One Question about Training Time

nianticlabs / simplerecon

[ECCV 2022] SimpleRecon: 3D Reconstruction Without 3D Convolutions

Other

1.3k stars 121 forks source link

One Question about Training Time #25

Closed cnexah closed 1 year ago

cnexah commented 1 year ago

Thank you for your great work!

I have a question about the training time: How long does it take to train the network?

In my understanding, it takes 36 hours for 9 epochs on 2 A100, is it correct? But when I run the code, it takes around 500 hours on 8 V100. One difference is that I don't have cached low-resolution depth maps, because it takes too much disk space. Can it make such a big difference?
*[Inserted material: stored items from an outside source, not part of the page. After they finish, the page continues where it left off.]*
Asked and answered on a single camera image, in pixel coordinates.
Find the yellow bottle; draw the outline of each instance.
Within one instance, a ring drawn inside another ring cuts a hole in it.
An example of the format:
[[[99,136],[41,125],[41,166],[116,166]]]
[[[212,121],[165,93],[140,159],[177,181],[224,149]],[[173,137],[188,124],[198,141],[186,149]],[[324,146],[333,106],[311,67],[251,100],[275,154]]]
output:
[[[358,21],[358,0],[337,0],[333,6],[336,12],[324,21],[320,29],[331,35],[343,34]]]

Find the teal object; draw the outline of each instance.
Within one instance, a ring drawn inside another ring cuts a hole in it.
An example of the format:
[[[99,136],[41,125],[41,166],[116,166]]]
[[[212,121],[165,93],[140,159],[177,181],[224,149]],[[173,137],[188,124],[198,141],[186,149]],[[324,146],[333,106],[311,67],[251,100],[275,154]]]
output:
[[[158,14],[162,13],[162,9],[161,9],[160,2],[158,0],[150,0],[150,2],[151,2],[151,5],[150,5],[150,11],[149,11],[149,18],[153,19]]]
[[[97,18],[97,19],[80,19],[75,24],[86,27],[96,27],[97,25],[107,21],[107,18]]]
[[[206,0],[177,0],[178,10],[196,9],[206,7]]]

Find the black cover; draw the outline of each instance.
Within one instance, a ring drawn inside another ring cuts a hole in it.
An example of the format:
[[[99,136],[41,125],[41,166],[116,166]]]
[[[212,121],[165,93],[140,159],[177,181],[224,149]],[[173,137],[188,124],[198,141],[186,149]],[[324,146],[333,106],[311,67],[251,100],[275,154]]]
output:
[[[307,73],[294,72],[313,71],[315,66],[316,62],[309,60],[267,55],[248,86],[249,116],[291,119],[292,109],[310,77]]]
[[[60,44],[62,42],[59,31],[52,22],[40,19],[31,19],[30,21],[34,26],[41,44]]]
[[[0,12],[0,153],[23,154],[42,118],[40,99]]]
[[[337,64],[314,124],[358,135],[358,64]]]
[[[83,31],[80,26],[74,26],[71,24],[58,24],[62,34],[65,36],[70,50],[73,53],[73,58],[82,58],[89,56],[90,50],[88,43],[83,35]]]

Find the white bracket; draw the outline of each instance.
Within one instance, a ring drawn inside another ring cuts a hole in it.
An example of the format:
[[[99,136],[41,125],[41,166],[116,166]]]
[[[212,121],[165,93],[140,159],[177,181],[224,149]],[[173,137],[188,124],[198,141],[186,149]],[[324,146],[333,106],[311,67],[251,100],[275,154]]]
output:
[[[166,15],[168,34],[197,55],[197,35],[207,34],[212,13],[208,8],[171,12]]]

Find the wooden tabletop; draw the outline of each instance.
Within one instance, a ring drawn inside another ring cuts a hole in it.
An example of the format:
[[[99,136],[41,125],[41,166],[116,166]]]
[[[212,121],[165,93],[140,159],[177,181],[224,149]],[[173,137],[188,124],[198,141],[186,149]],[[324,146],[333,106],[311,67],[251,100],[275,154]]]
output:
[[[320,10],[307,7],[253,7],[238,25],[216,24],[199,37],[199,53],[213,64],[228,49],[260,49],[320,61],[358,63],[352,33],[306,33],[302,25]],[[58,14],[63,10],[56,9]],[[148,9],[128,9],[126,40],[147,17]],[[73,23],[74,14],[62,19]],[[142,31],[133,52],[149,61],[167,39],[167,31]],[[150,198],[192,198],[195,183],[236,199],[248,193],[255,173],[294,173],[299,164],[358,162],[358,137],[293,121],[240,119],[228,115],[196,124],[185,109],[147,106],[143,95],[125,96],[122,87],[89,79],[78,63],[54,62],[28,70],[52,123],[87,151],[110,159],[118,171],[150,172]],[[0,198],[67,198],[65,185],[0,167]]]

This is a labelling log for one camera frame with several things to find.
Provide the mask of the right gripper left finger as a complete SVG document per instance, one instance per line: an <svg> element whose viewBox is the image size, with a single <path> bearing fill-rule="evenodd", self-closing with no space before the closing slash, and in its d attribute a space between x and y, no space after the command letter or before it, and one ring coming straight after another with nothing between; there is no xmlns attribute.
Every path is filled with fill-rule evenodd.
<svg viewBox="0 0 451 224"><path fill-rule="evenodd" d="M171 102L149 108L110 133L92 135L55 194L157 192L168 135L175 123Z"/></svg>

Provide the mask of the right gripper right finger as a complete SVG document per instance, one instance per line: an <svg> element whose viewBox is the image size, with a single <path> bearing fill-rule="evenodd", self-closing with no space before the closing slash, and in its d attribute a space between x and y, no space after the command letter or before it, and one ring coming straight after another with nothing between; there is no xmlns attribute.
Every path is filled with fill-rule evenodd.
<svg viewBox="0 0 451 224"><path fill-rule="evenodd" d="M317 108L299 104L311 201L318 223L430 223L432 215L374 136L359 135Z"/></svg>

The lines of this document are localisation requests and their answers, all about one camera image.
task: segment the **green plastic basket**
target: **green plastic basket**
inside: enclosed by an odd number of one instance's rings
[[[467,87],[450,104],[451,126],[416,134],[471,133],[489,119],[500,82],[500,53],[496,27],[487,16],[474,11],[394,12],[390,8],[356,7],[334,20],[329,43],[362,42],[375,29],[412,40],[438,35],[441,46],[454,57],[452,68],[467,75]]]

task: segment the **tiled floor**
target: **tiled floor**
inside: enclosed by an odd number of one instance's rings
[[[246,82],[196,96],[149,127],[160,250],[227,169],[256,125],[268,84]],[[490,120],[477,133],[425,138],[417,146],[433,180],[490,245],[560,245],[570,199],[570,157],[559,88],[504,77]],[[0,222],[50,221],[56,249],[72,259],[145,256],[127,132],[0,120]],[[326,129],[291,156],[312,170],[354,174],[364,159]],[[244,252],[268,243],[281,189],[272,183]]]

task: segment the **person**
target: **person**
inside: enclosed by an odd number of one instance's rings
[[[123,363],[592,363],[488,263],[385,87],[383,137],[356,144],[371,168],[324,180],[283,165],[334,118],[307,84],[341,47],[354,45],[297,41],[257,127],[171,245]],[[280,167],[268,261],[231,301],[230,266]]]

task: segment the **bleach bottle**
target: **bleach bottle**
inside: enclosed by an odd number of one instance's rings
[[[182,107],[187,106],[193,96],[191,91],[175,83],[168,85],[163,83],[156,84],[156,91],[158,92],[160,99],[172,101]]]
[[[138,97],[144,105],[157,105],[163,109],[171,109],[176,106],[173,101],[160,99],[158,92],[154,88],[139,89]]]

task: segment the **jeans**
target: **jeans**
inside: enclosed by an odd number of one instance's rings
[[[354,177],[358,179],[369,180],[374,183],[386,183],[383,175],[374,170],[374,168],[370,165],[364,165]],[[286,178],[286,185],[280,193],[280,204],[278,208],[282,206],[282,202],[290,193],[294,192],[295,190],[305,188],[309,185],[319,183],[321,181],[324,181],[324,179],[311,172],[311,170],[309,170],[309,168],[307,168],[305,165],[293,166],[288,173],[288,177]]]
Do you have any suggestions?

Thank you for your help!

mohammed-amr commented 1 year ago

Not having cacbed images would make a difference for sure, especially if you're using a harddrive for storing those disks.

We've included handy conversions for those images.

500 hours is a little suspicious though. Do you have enough data workers? Do you have too many? Can you check what htop says the CPU utilization is?

cnexah commented 1 year ago

Thank you for your prompt reply! I set the number of workers to 16, and the batch size to 4 on each GPU. I cannot check the CPU utilization for some reason. When I decrease the number of workers, the training time will increase in my memory.

mohammed-amr commented 1 year ago

Looks like you're IO limited. Using precached images and/or SSDs should help.